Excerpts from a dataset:
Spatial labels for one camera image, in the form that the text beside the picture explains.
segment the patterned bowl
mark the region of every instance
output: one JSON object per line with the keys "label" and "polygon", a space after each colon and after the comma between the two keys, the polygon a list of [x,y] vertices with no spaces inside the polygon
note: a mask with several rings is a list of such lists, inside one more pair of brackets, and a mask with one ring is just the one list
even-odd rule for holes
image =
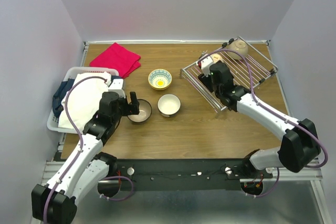
{"label": "patterned bowl", "polygon": [[172,83],[172,75],[164,69],[155,69],[148,76],[148,82],[153,89],[164,90]]}

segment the dark blue cloth
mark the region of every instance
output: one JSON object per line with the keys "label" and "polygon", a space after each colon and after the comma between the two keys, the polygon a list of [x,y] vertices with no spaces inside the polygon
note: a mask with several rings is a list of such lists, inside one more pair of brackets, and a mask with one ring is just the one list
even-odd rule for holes
{"label": "dark blue cloth", "polygon": [[52,107],[54,116],[59,118],[61,112],[63,111],[63,106],[61,105],[63,98],[66,96],[67,92],[72,88],[74,79],[68,79],[67,81],[63,81],[59,86],[58,90],[52,97]]}

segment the white cloth
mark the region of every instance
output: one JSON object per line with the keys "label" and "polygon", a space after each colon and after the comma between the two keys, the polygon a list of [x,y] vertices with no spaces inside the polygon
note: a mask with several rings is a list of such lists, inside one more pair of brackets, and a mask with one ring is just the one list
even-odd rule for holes
{"label": "white cloth", "polygon": [[[111,80],[111,75],[104,73],[81,73],[78,74],[74,85],[80,80],[89,76],[100,76]],[[108,86],[101,79],[89,79],[79,84],[71,92],[68,99],[68,111],[76,127],[83,132],[84,126],[91,120],[93,115],[99,109],[99,101],[104,92],[108,91]],[[58,121],[58,127],[73,129],[67,114],[65,113],[65,98],[62,100],[64,110],[61,112]]]}

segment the red cloth
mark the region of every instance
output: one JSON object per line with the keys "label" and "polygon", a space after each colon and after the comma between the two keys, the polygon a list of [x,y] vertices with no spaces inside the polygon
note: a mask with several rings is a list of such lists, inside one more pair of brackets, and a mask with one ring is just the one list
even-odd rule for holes
{"label": "red cloth", "polygon": [[90,62],[90,67],[116,69],[119,76],[124,79],[141,66],[138,60],[140,60],[140,55],[128,51],[118,43],[114,43]]}

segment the wooden table
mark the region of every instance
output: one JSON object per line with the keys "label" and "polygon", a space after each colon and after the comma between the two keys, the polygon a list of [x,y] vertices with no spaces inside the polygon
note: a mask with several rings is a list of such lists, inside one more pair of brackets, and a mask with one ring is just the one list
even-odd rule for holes
{"label": "wooden table", "polygon": [[[218,44],[123,46],[141,56],[141,67],[126,78],[125,91],[128,95],[135,91],[139,99],[148,100],[153,113],[146,123],[140,125],[122,118],[119,128],[104,146],[104,152],[117,158],[241,158],[257,148],[279,146],[280,141],[267,129],[243,114],[226,110],[223,116],[215,119],[210,104],[187,80],[179,79],[181,68],[198,59],[202,51],[218,48]],[[254,46],[269,57],[266,45]],[[90,45],[85,66],[89,66],[90,61],[108,47]],[[148,74],[157,68],[166,69],[173,76],[171,86],[164,91],[156,91],[148,84]],[[182,104],[174,118],[164,118],[157,110],[159,98],[168,93],[177,95]],[[286,113],[276,77],[265,81],[256,89],[256,94]],[[77,142],[77,135],[67,134],[61,157],[67,158]]]}

* _Task_: Leaving every picture out, output the data exactly as it stands.

* _Written reply_:
Spatial labels for one camera image, in the form that the text beside the picture explains.
segment the patterned bowl
mark the region of every instance
output: one JSON object per line with the keys "label" and "polygon", a space after each colon and after the comma between the two keys, the polygon a list of [x,y] vertices with no spaces inside the polygon
note: a mask with several rings is a list of such lists, inside one more pair of brackets, and a mask with one ring is just the one list
even-odd rule for holes
image =
{"label": "patterned bowl", "polygon": [[172,83],[172,75],[164,69],[155,69],[148,76],[148,82],[153,89],[164,90]]}

segment the dark blue cloth
mark the region of every instance
output: one JSON object per line with the keys "label" and "polygon", a space after each colon and after the comma between the two keys, the polygon a list of [x,y] vertices with no spaces inside the polygon
note: a mask with several rings is a list of such lists, inside one more pair of brackets, and a mask with one ring is just the one list
even-odd rule for holes
{"label": "dark blue cloth", "polygon": [[52,107],[54,116],[59,118],[61,112],[63,111],[63,106],[61,105],[63,98],[66,96],[67,92],[72,88],[74,79],[68,79],[67,81],[63,81],[59,86],[58,90],[52,97]]}

segment the white cloth
mark the region of every instance
output: one JSON object per line with the keys "label" and "polygon", a space after each colon and after the comma between the two keys, the polygon a list of [x,y] vertices with no spaces inside the polygon
note: a mask with several rings is a list of such lists, inside one more pair of brackets, and a mask with one ring is just the one list
even-odd rule for holes
{"label": "white cloth", "polygon": [[[111,80],[111,75],[104,73],[81,73],[78,74],[74,85],[80,80],[89,76],[100,76]],[[108,86],[101,79],[89,79],[79,84],[71,92],[68,99],[68,111],[76,127],[83,132],[84,126],[91,120],[93,115],[99,109],[99,101],[104,92],[108,91]],[[58,121],[58,127],[73,129],[67,114],[65,113],[65,98],[62,100],[64,110],[61,112]]]}

segment the red cloth
mark the region of every instance
output: one JSON object per line with the keys "label" and "polygon", a space after each colon and after the comma between the two keys, the polygon a list of [x,y] vertices with no spaces inside the polygon
note: a mask with several rings is a list of such lists, inside one more pair of brackets, and a mask with one ring is just the one list
even-odd rule for holes
{"label": "red cloth", "polygon": [[90,62],[90,67],[116,69],[119,76],[124,79],[141,66],[138,60],[140,60],[140,55],[128,51],[118,43],[114,43]]}

segment the wooden table
mark the region of every instance
output: one JSON object per line with the keys "label" and "polygon", a space after each colon and after the comma between the two keys, the polygon a list of [x,y] vertices with no spaces inside the polygon
note: a mask with several rings is a list of such lists, inside one more pair of brackets, and a mask with one ring is just the one list
even-odd rule for holes
{"label": "wooden table", "polygon": [[[218,44],[123,46],[141,56],[141,67],[126,78],[125,91],[128,95],[135,91],[139,99],[148,100],[153,113],[146,123],[140,125],[122,118],[119,128],[104,146],[104,152],[117,158],[241,158],[257,148],[279,146],[280,141],[267,129],[243,114],[226,110],[223,116],[215,119],[210,104],[187,80],[179,79],[181,68],[198,59],[202,51],[218,48]],[[254,46],[269,57],[266,45]],[[90,45],[85,66],[89,66],[90,61],[108,47]],[[148,74],[157,68],[166,69],[173,76],[171,86],[164,91],[156,91],[148,84]],[[182,104],[174,118],[164,118],[157,110],[159,98],[168,93],[177,95]],[[286,113],[276,77],[265,81],[256,89],[256,94]],[[77,142],[77,135],[67,134],[61,157],[67,158]]]}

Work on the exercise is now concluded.